The problem | Please write out only the lines from the line with "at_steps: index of" to the line with "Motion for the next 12", inclusive, exactly as they stand below, without the pictures.

[[ Available records, beginning ]]

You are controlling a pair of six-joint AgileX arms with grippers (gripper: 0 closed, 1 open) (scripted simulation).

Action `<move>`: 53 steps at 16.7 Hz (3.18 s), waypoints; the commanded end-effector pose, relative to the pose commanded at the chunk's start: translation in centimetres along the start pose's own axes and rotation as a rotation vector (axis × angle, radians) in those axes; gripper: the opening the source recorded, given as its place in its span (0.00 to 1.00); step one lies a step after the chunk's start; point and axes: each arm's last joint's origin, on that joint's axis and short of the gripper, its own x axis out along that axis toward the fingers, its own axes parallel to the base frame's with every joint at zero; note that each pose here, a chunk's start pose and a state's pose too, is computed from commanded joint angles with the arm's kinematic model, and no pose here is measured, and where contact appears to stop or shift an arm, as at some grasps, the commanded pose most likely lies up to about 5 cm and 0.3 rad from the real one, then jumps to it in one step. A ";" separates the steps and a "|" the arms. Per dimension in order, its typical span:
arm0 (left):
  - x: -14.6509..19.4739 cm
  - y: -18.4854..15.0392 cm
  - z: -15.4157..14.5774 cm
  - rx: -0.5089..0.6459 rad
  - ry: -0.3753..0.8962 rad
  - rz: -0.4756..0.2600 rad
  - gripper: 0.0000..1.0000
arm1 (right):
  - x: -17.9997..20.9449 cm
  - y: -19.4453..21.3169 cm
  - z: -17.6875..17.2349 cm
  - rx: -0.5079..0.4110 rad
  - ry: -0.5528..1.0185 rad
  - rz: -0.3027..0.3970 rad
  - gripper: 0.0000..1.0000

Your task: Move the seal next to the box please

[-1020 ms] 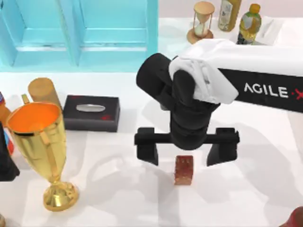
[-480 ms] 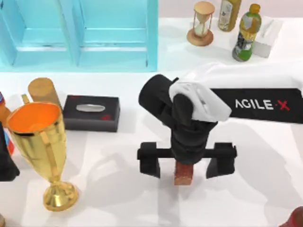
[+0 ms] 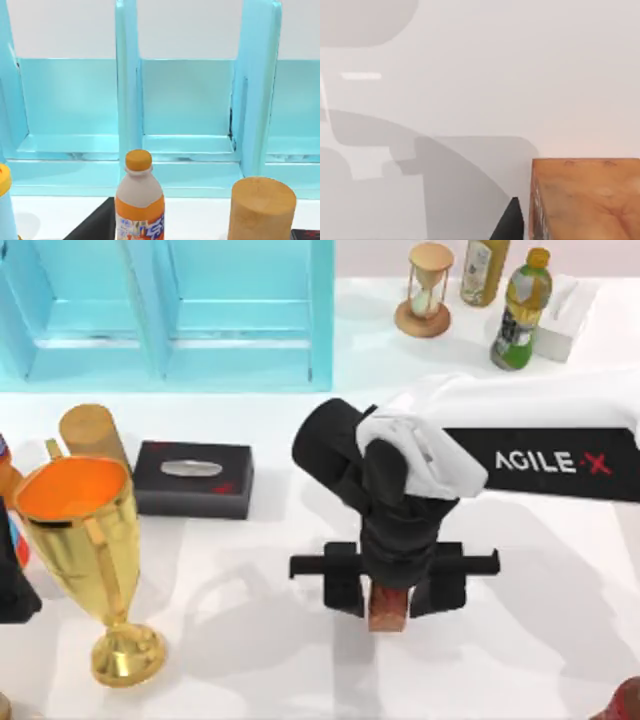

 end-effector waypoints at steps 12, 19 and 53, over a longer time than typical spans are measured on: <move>0.0 0.0 0.0 0.000 0.000 0.000 1.00 | 0.0 0.0 0.0 0.000 0.000 0.000 0.00; 0.0 0.0 0.0 0.000 0.000 0.000 1.00 | -3.4 0.0 0.1 0.002 0.000 0.000 0.00; 0.0 0.0 0.0 0.000 0.000 0.000 1.00 | -11.6 -19.2 7.8 -0.060 -0.021 -0.008 0.00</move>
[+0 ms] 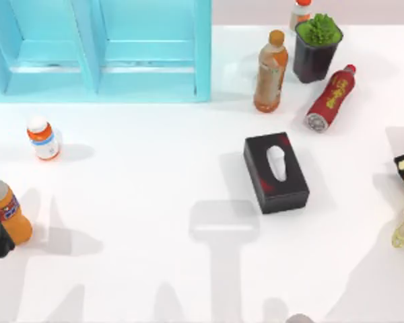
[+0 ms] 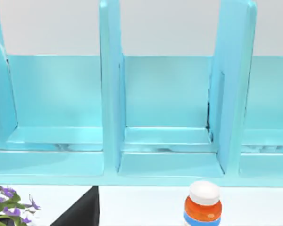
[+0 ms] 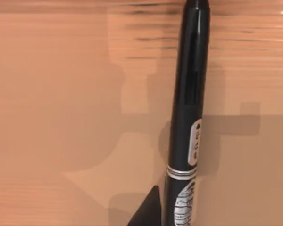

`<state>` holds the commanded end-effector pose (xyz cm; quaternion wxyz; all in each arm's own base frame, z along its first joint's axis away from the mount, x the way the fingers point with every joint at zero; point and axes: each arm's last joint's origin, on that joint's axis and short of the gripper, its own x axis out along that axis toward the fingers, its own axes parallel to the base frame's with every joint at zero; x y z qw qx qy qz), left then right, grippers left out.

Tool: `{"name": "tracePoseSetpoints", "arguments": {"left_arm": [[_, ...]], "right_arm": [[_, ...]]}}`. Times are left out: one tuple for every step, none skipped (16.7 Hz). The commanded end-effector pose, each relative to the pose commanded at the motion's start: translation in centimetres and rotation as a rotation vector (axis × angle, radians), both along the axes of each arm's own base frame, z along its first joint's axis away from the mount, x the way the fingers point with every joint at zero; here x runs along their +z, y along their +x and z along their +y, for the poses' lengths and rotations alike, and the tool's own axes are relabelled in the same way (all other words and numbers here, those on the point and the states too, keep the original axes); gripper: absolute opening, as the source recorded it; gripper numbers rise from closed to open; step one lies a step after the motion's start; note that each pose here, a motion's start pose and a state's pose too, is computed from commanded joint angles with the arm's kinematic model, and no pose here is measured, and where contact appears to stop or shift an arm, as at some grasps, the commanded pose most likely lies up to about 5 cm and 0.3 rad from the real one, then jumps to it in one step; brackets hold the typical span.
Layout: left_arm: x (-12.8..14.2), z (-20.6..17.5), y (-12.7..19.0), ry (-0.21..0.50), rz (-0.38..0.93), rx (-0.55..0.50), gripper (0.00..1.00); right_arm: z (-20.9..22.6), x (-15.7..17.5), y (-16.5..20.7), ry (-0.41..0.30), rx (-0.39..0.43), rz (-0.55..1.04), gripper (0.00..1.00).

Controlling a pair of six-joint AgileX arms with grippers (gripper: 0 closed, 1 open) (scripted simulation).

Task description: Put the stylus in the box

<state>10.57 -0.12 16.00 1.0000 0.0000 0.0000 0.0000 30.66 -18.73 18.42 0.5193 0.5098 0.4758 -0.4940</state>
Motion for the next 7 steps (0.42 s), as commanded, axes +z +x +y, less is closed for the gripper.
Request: {"name": "tracePoseSetpoints", "arguments": {"left_arm": [[0.00,0.00,0.00,0.000,0.000,0.000,1.00],[0.00,0.00,0.00,0.000,0.000,0.000,1.00],[0.00,0.00,0.00,0.000,0.000,0.000,1.00],[0.00,0.00,0.00,0.000,0.000,0.000,1.00],[0.00,0.00,0.00,0.000,0.000,0.000,1.00],[0.00,0.00,0.00,0.000,0.000,0.000,1.00],[0.00,0.00,0.00,0.000,0.000,0.000,1.00]], "right_arm": [[0.00,0.00,0.00,0.000,0.000,0.000,0.98],[0.00,0.00,0.00,0.000,0.000,0.000,1.00],[0.00,0.00,0.00,0.000,0.000,0.000,1.00],[0.00,0.00,0.00,0.000,0.000,0.000,1.00],[0.00,0.00,0.00,0.000,0.000,0.000,1.00],[0.00,0.00,0.00,0.000,0.000,0.000,1.00],[0.00,0.00,0.00,0.000,0.000,0.000,1.00]]}}
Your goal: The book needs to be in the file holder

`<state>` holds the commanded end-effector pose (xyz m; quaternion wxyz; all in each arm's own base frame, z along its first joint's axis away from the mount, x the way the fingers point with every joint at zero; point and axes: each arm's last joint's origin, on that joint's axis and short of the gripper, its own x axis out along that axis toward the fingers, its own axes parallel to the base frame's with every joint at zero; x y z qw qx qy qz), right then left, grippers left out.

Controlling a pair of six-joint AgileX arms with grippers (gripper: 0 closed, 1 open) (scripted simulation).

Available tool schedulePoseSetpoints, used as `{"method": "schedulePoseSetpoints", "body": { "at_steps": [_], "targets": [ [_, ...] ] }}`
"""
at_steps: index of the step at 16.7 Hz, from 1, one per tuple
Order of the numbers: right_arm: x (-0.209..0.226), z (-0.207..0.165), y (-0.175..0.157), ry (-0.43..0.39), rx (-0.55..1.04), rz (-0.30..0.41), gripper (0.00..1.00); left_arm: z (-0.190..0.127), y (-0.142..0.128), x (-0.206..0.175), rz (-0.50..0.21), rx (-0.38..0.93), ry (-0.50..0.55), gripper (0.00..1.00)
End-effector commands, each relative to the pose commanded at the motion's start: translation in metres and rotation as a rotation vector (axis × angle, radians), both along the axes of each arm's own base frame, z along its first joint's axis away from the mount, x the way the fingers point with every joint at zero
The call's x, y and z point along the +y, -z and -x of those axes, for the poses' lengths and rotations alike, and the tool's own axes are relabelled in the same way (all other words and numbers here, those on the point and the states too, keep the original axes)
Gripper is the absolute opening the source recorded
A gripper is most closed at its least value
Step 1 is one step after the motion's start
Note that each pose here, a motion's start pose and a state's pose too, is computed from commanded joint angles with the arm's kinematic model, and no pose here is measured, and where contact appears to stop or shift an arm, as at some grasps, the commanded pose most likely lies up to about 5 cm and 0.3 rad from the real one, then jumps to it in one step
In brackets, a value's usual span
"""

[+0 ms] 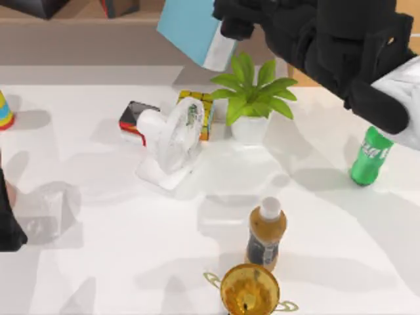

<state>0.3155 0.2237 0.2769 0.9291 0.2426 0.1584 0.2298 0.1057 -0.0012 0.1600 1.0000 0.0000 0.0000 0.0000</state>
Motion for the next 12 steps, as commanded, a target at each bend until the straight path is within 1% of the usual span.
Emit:
{"method": "schedulePoseSetpoints", "body": {
  "at_steps": [3, 6, 8, 9, 12],
  "targets": [
    [-0.044, 0.024, -0.001, -0.039, 0.115, -0.146, 0.0, 0.0, 0.0, 0.0, 0.0, 0.0, 0.0, 1.0],
    [-0.09, 0.038, 0.006, -0.02, 0.227, -0.291, 0.0, 0.0, 0.0, 0.0, 0.0, 0.0, 0.0, 1.0],
    [-0.121, 0.041, 0.015, 0.034, 0.297, -0.387, 0.0, 0.0, 0.0, 0.0, 0.0, 0.0, 0.0, 1.0],
    [-0.137, 0.04, 0.021, 0.073, 0.33, -0.434, 0.0, 0.0, 0.0, 0.0, 0.0, 0.0, 0.0, 1.0],
    [-0.188, 0.032, 0.042, 0.225, 0.417, -0.576, 0.0, 0.0, 0.0, 0.0, 0.0, 0.0, 0.0, 1.0]
  ]
}}
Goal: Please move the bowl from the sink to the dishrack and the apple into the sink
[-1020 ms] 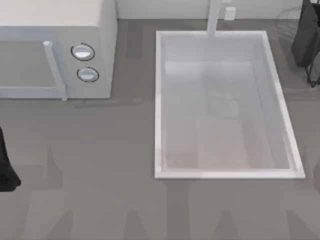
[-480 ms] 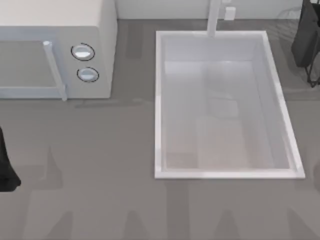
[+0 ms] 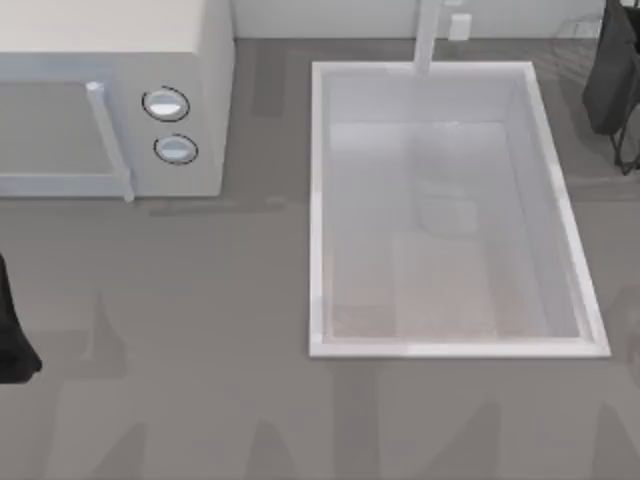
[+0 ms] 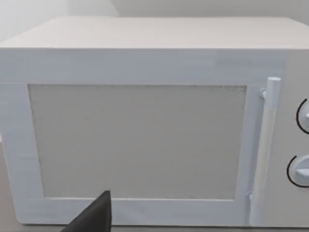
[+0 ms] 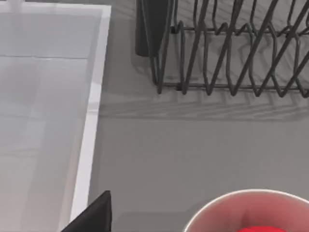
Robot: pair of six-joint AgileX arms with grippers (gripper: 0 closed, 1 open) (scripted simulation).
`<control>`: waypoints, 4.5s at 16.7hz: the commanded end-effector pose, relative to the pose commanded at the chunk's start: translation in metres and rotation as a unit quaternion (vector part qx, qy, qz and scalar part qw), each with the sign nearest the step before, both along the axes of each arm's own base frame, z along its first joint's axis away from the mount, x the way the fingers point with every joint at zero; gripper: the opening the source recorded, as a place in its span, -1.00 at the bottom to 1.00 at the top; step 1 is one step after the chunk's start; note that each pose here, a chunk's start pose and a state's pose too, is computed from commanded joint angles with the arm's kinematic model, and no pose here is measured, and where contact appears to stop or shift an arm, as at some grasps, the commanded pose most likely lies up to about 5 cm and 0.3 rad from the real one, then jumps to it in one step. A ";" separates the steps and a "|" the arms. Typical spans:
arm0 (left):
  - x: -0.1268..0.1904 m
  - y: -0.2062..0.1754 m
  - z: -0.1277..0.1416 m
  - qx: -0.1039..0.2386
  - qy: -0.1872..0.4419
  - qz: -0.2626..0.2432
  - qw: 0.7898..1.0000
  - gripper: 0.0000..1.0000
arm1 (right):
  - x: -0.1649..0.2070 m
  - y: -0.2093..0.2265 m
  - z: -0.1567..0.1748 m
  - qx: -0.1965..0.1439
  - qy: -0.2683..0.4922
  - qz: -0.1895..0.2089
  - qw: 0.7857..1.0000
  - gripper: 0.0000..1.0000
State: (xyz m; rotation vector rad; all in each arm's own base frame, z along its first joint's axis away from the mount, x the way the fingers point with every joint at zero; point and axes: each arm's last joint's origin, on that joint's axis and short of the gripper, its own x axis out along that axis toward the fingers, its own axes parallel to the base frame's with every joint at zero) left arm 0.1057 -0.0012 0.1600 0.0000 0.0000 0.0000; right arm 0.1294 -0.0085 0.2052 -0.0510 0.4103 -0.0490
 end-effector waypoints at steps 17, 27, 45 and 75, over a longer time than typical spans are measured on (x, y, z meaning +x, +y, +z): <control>0.000 0.000 0.000 0.000 0.000 0.000 1.000 1.00 | 0.170 -0.057 0.000 0.032 0.531 -0.009 0.847 1.00; 0.000 0.000 0.000 0.000 0.000 0.000 1.000 1.00 | 0.179 -0.058 -0.009 0.036 0.547 -0.002 0.836 1.00; 0.000 0.000 0.000 0.000 0.000 0.000 1.000 1.00 | 0.177 -0.060 -0.114 0.038 0.548 -0.005 0.836 0.85; 0.000 0.000 0.000 0.000 0.000 0.000 1.000 1.00 | 0.166 -0.062 -0.003 0.047 0.545 -0.027 0.837 -1.00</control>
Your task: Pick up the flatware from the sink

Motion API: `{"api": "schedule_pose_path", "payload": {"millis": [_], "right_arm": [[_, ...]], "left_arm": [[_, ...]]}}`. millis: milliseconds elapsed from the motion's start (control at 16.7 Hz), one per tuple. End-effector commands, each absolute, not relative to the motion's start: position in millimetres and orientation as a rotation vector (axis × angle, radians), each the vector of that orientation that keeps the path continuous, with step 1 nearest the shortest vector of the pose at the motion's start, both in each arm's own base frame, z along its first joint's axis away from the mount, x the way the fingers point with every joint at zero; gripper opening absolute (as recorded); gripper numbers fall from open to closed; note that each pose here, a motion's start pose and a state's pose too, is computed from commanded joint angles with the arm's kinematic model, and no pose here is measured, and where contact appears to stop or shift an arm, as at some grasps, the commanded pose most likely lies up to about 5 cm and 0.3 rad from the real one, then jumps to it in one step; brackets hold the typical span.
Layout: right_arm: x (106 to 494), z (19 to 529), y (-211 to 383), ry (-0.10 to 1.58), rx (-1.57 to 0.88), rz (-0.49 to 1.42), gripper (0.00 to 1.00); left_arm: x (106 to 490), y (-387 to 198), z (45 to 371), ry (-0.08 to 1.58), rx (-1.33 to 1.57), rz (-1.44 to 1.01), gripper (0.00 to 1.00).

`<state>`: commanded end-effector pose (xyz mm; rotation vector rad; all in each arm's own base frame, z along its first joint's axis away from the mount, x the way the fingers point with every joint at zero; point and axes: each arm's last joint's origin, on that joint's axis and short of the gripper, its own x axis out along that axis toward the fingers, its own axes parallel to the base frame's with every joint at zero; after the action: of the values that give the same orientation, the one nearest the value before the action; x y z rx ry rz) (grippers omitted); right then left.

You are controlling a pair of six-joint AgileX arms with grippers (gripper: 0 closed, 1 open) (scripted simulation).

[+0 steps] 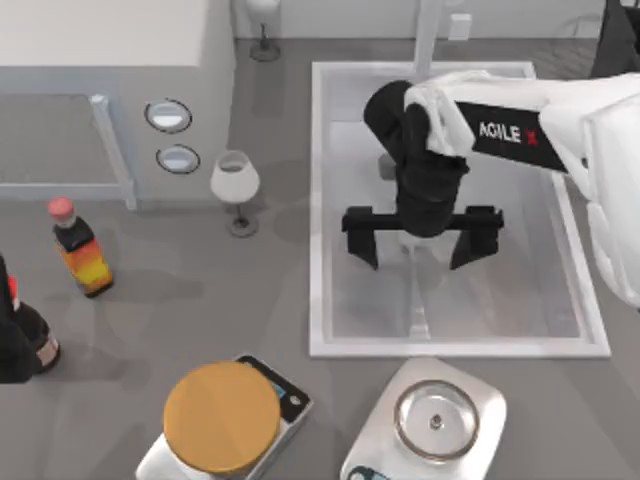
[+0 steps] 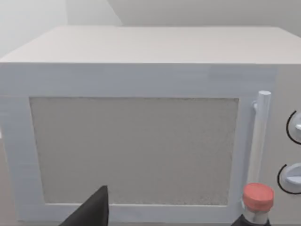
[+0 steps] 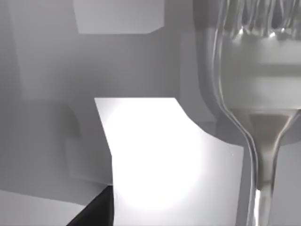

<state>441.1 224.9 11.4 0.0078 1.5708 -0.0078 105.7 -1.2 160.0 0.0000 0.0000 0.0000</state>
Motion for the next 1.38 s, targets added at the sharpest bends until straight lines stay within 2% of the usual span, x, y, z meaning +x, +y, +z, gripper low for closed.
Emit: {"api": "schedule_pose_path", "payload": {"millis": [600,1080,1140,1380], "right_arm": [[441.1,11.4,224.9,1.571,0.008,-0.008,0.02],[441.1,11.4,224.9,1.571,0.008,-0.008,0.0],[445.3,34.6,224.2,1.529,0.001,-0.001,0.0],[450.0,55.5,227.2,1.524,0.003,0.001,0.0]], "left_arm": [[105.7,-1.2,160.0,0.0,0.0,0.0,1.0],[105.7,-1.2,160.0,0.0,0.0,0.0,1.0],[105.7,-1.2,160.0,0.0,0.0,0.0,1.0],[105.7,-1.2,160.0,0.0,0.0,0.0,1.0]]}}
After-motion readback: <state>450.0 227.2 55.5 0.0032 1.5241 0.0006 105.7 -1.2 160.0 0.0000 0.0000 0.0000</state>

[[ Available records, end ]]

Exercise solution |
at_steps: index of the step at 16.7 Hz, from 1, one per tuple
Order of the numbers: right_arm: x (-0.209..0.226), z (-0.207..0.165), y (-0.175..0.157), ry (-0.43..0.39), rx (-0.55..1.04), rz (-0.30..0.41), gripper (0.00..1.00); left_arm: z (-0.190..0.127), y (-0.142..0.128), x (-0.206..0.175), rz (-0.50..0.21), rx (-0.38..0.93), ry (-0.50..0.55), gripper (0.00..1.00)
End-effector commands, each relative to the pose commanded at the motion's start: translation in metres and rotation as a rotation vector (axis × angle, radians), both along the axes of each arm's own base frame, z along its first joint's axis away from the mount, x the way the fingers point with every joint at zero
The call's x, y and z point along the +y, -z and -x of those axes, for the poses' lengths and rotations alike, and the tool's own axes are relabelled in the same way (all other words and numbers here, those on the point and the states too, keep the original axes)
Gripper is the absolute opening the source recorded
A gripper is most closed at its least value
Step 1 is one step after the motion's start
Note that each pose here, a motion's start pose and a state's pose too, is computed from commanded joint angles with the arm's kinematic model, and no pose here is measured, and where contact appears to stop or shift an arm, as at some grasps, the commanded pose most likely lies up to about 5 cm and 0.3 rad from the real one, then jumps to it in one step
In brackets, a value's usual span
"""

[+0 ms] 

<state>0.3155 0.2237 0.2769 0.9291 0.2426 0.1584 0.2298 0.1057 -0.0012 0.1600 1.0000 0.0000 0.0000 0.0000</state>
Motion for the next 12 steps, as commanded, a target at each bend until the straight path is within 1% of the usual span.

Nothing further remains for this exercise.